SparkTabularAutoML

class sparklightautoml.automl.presets.tabular_presets.SparkTabularAutoML(spark, task, timeout=3600, memory_limit=16, cpu_limit=4, gpu_ids='all', timing_params=None, config_path=None, general_params=None, reader_params=None, read_csv_params=None, nested_cv_params=None, tuning_params=None, selection_params=None, lgb_params=None, cb_params=None, linear_l2_params=None, gbm_pipeline_params=None, linear_pipeline_params=None, persistence_manager=None, computation_settings=('no_parallelism', -1))[source]

Bases: SparkAutoMLPreset

Spark version of TabularAutoML. Represent high level entity of spark lightautoml. Use this class to create automl instance.

Example

>>> automl = SparkTabularAutoML(
>>>     spark=spark,
>>>     task=SparkTask('binary'),
>>>     general_params={"use_algos": [["lgb"]]},
>>>     lgb_params={'use_single_dataset_mode': True},
>>>     reader_params={"cv": cv, "advanced_roles": False}
>>> )
>>> oof_predictions = automl.fit_predict(
>>>     train_data,
>>>     roles=roles
>>> )

create_automl(**fit_args)[source]

Create basic automl instance.

Parameters:: **fit_args – Contain all information needed for creating automl.

fit_predict(train_data, roles=None, train_features=None, cv_iter=None, valid_data=None, valid_features=None, log_file=None, verbose=0, persistence_manager=None)[source]

Fit and get prediction on validation dataset.

Almost same as lightautoml.automl.base.AutoML.fit_predict.
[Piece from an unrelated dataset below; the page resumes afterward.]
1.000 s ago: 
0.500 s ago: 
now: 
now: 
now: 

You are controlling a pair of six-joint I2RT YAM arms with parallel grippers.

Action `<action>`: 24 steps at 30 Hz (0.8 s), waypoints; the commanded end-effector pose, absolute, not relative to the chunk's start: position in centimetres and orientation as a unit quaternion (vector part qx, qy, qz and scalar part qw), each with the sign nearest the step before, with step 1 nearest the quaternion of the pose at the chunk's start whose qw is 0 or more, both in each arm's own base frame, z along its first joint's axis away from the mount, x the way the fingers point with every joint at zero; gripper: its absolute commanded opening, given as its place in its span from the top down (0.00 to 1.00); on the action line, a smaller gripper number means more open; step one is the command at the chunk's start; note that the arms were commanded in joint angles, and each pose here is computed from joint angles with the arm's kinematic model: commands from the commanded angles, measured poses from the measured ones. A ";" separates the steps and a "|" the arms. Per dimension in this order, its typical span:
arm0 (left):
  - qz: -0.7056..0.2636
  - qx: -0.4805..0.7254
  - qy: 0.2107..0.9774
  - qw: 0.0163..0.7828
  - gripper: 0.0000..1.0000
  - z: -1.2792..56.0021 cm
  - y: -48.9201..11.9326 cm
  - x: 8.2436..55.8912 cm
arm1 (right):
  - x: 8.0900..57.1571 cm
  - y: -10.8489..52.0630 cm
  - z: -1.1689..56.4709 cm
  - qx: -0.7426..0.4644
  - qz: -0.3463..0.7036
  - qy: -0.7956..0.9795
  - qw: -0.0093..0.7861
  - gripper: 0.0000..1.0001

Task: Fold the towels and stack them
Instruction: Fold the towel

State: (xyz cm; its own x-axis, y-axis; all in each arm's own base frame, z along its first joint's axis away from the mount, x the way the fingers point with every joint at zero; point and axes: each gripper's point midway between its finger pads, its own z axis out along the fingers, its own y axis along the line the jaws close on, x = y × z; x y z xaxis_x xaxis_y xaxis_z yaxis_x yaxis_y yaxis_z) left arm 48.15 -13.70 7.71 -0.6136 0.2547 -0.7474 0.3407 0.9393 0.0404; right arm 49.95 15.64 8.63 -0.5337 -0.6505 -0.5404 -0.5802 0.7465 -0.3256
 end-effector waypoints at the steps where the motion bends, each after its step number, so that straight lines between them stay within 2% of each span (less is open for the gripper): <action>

Additional features - working with different data formats. Supported now:

Path to .csv, .parquet, .feather files.

ndarray, or dict of ndarray. For example, {'data': X...}. In this case, roles are optional, but train_features and valid_features required.

pandas.DataFrame.

Parameters:

train_data (Union[str, DataFrame]) – Dataset to train.
roles (Optional[dict]) – Roles dict.
train_features (Optional[Sequence[str]]) – Optional features names, if can’t be inferred from train_data.
cv_iter (Optional[Iterable]) – Custom cv-iterator. For example, TimeSeriesIterator.
valid_data (Union[str, DataFrame, None]) – Optional validation dataset.
valid_features (Optional[Sequence[str]]) – Optional validation dataset features if cannot be inferred from valid_data.
verbose (int) – Controls the verbosity: the higher, the more messages. <1 : messages are not displayed; >=1 : the computation process for layers is displayed; >=2 : the information about folds processing is also displayed; >=3 : the hyperparameters optimization process is also displayed; >=4 : the training process for every algorithm is displayed;
log_file (Optional[str]) – Filename for writing logging messages. If log_file is specified,
exists (the messages will be saved in a the file. If the file) –
overwritten. (it will be) –

Return type:

SparkDataset

Returns:

Dataset with predictions. Call .data to get predictions array.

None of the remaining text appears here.